▸ Exercise requirements:
Please repeat the data exactly, leaving nothing out.

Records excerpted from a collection

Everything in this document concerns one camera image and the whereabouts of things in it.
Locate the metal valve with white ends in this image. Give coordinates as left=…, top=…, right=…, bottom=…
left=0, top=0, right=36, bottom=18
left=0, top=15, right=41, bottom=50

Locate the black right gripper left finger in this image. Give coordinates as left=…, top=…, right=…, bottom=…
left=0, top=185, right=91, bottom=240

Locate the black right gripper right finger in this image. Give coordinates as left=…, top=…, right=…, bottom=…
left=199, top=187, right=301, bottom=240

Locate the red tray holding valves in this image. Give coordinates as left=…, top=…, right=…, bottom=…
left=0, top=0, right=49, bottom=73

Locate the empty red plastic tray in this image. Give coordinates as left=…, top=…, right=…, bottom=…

▸ Result of the task:
Everything in this document concerns one camera image and the whereabouts of things in it.
Locate the metal valve with white ends in this image. Give coordinates as left=…, top=…, right=…, bottom=…
left=0, top=0, right=36, bottom=18
left=0, top=15, right=41, bottom=50

Locate the black right gripper left finger in this image. Give coordinates as left=…, top=…, right=…, bottom=…
left=0, top=185, right=91, bottom=240

Locate the black right gripper right finger in this image. Give coordinates as left=…, top=…, right=…, bottom=…
left=199, top=187, right=301, bottom=240

Locate the red tray holding valves in this image. Give coordinates as left=…, top=…, right=…, bottom=…
left=0, top=0, right=49, bottom=73

Locate the empty red plastic tray in this image. Give coordinates as left=…, top=…, right=…, bottom=…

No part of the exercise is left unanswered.